Lifelong person Re-IDentification (LReID) aims to match the same person employing continuously collected individual data from different scenarios. To achieve continuous all-day person matching across day and night, Visible-Infrared Lifelong person Re-IDentification (VI-LReID) focuses on sequential training on data from visible and infrared modalities and pursues average performance over all data. To this end, existing methods typically exploit cross-modal knowledge distillation to alleviate the catastrophic forgetting of old knowledge. However, these methods ignore the mutual interference of modality-specific knowledge acquisition and modality-common knowledge anti-forgetting, where conflicting knowledge leads to collaborative forgetting. To address the above problems, this paper proposes a Cross-modality Knowledge Disentanglement and Alignment method, called CKDA, which explicitly separates and preserves modality-specific knowledge and modality-common knowledge in a balanced way. Specifically, a Modality-Common Prompting (MCP) module and a Modality-Specific Prompting (MSP) module are proposed to explicitly disentangle and purify discriminative information that coexists and is specific to different modalities, avoiding the mutual interference between both knowledge. In addition, a Cross-modal Knowledge Alignment (CKA) module is designed to further align the disentangled new knowledge with the old one in two mutually independent inter- and intra-modality feature spaces based on dual-modality prototypes in a balanced manner. Extensive experiments on four benchmark datasets verify the effectiveness and superiority of our CKDA against state-of-the-art methods. The source code of this paper is available at https://github.com/PKU-ICST-MIPL/CKDA-AAAI2026.

Figures (5)

• Figure 1: Comparison of different LReID methods when facing visible and infrared images. Existing methods suffer from the conflict between the new knowledge acquisition (e.g., acquiring radiation knowledge specific to the infrared modality) and the old knowledge preservation (e.g., preserving shape knowledge that coexists in both modalities, which conflicts with the former one). While our CKDA achieves knowledge balancing by explicitly aligning the disentangled modality-common and -specific knowledge.

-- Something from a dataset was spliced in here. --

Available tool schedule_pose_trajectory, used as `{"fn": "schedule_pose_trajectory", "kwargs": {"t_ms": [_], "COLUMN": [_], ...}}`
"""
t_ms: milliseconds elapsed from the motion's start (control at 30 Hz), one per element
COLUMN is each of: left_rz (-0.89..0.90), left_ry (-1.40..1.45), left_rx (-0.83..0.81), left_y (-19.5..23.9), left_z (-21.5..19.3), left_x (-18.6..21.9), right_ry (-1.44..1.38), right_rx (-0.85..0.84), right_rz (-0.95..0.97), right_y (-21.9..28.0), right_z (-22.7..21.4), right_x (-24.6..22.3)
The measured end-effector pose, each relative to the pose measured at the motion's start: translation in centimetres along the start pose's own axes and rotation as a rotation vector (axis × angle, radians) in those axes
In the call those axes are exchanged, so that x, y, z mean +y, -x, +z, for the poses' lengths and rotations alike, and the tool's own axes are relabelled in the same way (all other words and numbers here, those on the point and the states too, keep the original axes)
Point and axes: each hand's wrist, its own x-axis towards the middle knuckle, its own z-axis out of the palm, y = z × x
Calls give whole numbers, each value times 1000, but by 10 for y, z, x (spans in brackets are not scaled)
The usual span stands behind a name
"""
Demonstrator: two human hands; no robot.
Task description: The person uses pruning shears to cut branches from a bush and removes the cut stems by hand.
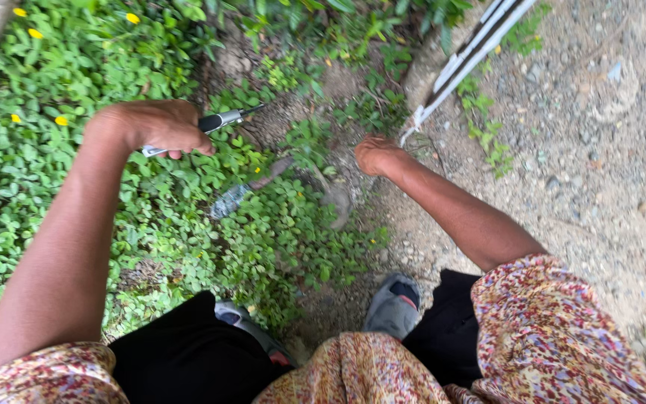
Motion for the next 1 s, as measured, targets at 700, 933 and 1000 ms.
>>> {"fn": "schedule_pose_trajectory", "kwargs": {"t_ms": [700,933,1000], "left_rz": [-39,-17,-50], "left_ry": [193,237,175], "left_rx": [5,13,44], "left_y": [-37,-64,-75], "left_z": [39,56,63], "left_x": [-54,-59,-59], "right_ry": [-657,-626,-878], "right_rx": [352,265,282], "right_rz": [456,441,373], "right_y": [-171,-159,-133], "right_z": [-108,-97,-101], "right_x": [-18,-37,-51]}}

• Figure 2: Overview of our proposed Cross-modality Knowledge Disentanglement and Alignment (CKDA) method. The input images are first fed into the Modality-Common Prompting (MCP) module and the Modality-Specific Prompting (MSP) module to generate the corresponding prompted image tokens. Then, the Cross-modality Knowledge Aligning (CKA) module exploits the cross-modality knowledge prototype to align the above two kinds of knowledge, respectively.
• Figure 3: The influence of hyperparameters in our CKDA.
• Figure 4: Visualization of the generated common prompt $\bm{k}_{com}$, specific prompt $\bm{k}_{spe}$, visible image prompt $\bm{k}^{v}$), and infrared image prompt $\bm{k}^{v}$.
• Figure 5: The t-SNE visualization of different training stages, where different colours represent different identities and $\bigcirc, \triangle$ represent features of infrared and visible modalities, respectively.